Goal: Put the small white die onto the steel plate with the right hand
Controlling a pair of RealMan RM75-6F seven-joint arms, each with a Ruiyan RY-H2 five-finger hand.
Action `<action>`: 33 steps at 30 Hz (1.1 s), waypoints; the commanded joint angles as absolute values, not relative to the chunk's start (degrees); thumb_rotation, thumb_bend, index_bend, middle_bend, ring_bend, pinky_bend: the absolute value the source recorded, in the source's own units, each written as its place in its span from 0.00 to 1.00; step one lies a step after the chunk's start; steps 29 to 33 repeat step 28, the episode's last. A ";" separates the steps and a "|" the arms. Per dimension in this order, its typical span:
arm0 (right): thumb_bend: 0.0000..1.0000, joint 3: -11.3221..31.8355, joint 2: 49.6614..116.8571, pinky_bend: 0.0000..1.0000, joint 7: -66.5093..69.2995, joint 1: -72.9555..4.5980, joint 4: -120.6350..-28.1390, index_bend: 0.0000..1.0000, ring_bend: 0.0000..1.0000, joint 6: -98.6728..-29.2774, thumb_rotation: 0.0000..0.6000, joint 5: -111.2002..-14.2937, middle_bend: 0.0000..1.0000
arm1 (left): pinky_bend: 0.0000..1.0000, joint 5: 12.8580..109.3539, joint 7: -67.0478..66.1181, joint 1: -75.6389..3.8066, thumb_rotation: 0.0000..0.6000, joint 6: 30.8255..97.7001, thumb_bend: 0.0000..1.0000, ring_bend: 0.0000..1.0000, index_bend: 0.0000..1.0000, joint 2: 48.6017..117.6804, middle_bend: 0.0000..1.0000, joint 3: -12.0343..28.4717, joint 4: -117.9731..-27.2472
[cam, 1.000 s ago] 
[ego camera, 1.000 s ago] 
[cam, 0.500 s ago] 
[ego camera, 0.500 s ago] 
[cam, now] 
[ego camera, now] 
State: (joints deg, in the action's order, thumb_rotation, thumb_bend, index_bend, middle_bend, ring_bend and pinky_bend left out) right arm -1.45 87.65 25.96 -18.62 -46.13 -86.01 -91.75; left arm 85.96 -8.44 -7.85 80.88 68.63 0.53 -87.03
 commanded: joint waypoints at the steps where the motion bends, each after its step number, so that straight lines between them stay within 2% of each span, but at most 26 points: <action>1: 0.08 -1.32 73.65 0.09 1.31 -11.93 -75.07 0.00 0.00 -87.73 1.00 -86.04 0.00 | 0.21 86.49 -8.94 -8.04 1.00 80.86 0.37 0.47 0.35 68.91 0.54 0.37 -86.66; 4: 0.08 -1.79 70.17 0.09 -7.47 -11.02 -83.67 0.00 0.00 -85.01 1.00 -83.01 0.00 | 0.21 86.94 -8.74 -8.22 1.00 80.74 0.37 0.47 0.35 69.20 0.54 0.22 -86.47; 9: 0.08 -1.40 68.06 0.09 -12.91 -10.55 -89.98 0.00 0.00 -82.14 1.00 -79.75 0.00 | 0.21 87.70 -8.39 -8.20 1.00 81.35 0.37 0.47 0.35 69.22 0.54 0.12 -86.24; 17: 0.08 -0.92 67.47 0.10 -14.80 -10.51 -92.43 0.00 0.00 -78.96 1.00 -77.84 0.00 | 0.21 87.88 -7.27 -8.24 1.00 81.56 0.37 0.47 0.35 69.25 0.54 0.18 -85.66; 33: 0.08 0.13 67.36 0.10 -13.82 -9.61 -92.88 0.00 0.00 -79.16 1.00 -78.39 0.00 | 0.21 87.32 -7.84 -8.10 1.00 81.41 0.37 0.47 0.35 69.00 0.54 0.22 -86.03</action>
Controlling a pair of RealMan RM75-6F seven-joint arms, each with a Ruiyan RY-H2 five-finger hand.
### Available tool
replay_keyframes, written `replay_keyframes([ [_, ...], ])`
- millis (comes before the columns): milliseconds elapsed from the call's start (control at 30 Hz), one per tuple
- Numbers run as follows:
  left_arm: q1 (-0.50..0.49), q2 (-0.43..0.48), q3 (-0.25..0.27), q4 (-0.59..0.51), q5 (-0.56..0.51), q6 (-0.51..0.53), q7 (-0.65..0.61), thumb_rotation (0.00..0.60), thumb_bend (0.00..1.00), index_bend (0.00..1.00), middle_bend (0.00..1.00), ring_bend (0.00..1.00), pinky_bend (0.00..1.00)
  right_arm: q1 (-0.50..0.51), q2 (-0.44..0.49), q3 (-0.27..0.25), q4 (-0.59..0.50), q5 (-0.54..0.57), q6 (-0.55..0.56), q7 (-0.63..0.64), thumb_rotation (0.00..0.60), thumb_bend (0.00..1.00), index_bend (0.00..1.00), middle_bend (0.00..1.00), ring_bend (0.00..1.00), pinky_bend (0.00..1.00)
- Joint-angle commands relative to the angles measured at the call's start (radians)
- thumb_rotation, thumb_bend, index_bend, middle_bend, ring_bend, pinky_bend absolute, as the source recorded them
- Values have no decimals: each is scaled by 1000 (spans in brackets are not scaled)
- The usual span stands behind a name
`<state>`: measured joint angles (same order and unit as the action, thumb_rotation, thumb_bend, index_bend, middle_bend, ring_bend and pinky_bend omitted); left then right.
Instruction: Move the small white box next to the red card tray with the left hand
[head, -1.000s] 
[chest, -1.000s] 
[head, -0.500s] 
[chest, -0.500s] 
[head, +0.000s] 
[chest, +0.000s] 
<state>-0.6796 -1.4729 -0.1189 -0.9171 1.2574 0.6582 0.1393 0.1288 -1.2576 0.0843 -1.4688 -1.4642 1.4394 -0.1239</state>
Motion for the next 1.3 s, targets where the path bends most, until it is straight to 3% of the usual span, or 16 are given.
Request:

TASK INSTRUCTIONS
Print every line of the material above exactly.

RESPONSE BELOW
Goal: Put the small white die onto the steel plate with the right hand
Controlling a pair of RealMan RM75-6F seven-joint arms, each with a Ruiyan RY-H2 five-finger hand.
Action `<action>`: 33 steps at 30 Hz (1.1 s), waypoints; the commanded joint angles as absolute values, not relative to the chunk's start (degrees); thumb_rotation, thumb_bend, index_bend, middle_bend, ring_bend, pinky_bend: the absolute value the source recorded, in the source's own units, each written as its place in its span from 0.00 to 1.00; step one lies a step after the chunk's start; steps 29 to 33 repeat step 28, the episode's last. A ";" separates the steps and a "|" the arms. Per dimension in this order, its typical span:
arm0 (right): thumb_bend: 0.0000..1.0000, joint 3: -11.3221..31.8355, joint 2: 49.6614..116.8571, pinky_bend: 0.0000..1.0000, joint 7: -66.5093..69.2995, joint 1: -72.9555..4.5980, joint 4: -120.6350..-28.1390, index_bend: 0.0000..1.0000, ring_bend: 0.0000..1.0000, joint 6: -98.6728..-29.2774, thumb_rotation: 0.0000..0.6000, joint 5: -111.2002..-14.2937, middle_bend: 0.0000..1.0000
arm1 (left): pinky_bend: 0.0000..1.0000, joint 5: 12.8580..109.3539, joint 7: -67.0478..66.1181, joint 1: -75.6389..3.8066, thumb_rotation: 0.0000..0.6000, joint 6: 30.8255..97.7001, thumb_bend: 0.0000..1.0000, ring_bend: 0.0000..1.0000, index_bend: 0.0000..1.0000, joint 2: 48.6017..117.6804, middle_bend: 0.0000..1.0000, joint 3: -12.0343..28.4717, joint 4: -117.9731..-27.2472
[cam, 1.000 s ago] 
[ego camera, 1.000 s ago] 
[cam, 0.500 s ago] 
[ego camera, 0.500 s ago] 
[cam, now] 
[ego camera, now] 
State: (joints deg, in the action's order, thumb_rotation, thumb_bend, index_bend, middle_bend, ring_bend and pinky_bend left out) right arm -1.45 87.65 25.96 -18.62 -46.13 -86.01 -91.75; left arm 85.96 -8.44 -7.85 80.88 68.63 0.53 -87.03
 commanded: joint waypoints at the steps where the motion bends, each after its step number, so that straight lines between them stay within 2% of each span, but at most 26 points: <action>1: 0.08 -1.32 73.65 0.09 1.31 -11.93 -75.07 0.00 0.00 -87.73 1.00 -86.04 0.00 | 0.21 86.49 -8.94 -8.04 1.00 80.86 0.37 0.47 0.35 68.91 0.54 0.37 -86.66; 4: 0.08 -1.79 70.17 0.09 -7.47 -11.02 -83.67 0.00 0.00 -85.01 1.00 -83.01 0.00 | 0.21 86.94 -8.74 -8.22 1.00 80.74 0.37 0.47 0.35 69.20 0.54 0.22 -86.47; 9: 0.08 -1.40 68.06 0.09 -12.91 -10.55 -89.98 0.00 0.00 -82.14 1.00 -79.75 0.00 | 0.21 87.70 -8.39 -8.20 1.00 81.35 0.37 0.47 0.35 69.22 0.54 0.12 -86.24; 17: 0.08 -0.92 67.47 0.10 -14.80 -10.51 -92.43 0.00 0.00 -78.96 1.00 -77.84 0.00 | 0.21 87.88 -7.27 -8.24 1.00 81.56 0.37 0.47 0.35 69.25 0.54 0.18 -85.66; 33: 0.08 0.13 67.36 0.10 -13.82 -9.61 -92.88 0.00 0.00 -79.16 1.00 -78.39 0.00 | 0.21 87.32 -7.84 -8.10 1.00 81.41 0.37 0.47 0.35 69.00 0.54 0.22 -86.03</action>
Controlling a pair of RealMan RM75-6F seven-joint arms, each with a Ruiyan RY-H2 five-finger hand.
### Available tool
replay_keyframes, written `replay_keyframes([ [_, ...], ])`
- millis (comes before the columns): milliseconds elapsed from the call's start (control at 30 Hz), one per tuple
- Numbers run as follows:
  left_arm: q1 (-0.50..0.49), q2 (-0.43..0.48), q3 (-0.25..0.27), q4 (-0.59..0.51), q5 (-0.56..0.51), q6 (-0.51..0.53), q7 (-0.65..0.61), thumb_rotation (0.00..0.60), thumb_bend (0.00..1.00), index_bend (0.00..1.00), middle_bend (0.00..1.00), ring_bend (0.00..1.00), pinky_bend (0.00..1.00)
  right_arm: q1 (-0.50..0.51), q2 (-0.44..0.49), q3 (-0.27..0.25), q4 (-0.59..0.50), q5 (-0.54..0.57), q6 (-0.55..0.56), q7 (-0.63..0.64), thumb_rotation (0.00..0.60), thumb_bend (0.00..1.00), index_bend (0.00..1.00), middle_bend (0.00..1.00), ring_bend (0.00..1.00), pinky_bend (0.00..1.00)
- Joint-angle commands relative to the angles measured at the call's start (radians)
- thumb_rotation, thumb_bend, index_bend, middle_bend, ring_bend, pinky_bend absolute, as the source recorded them
- Values have no decimals: each is scaled by 1000 (spans in brackets are not scaled)
- The usual span stands behind a name
`<state>`: measured joint angles (same order and unit as the action, thumb_rotation, thumb_bend, index_bend, middle_bend, ring_bend and pinky_bend omitted); left then right.
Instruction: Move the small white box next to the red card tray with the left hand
[head, -1.000s] 
[chest, -1.000s] 
[head, -0.500s] 
[chest, -0.500s] 
[head, +0.000s] 
[chest, +0.000s] 
<state>-0.6796 -1.4729 -0.1189 -0.9171 1.2574 0.6582 0.1393 0.1288 -1.2576 0.0843 -1.4688 -1.4642 1.4394 -0.1239</state>
Motion for the next 1.3 s, targets where the path bends most, until it is straight to 3% of the usual span, or 16 are given.
Request:

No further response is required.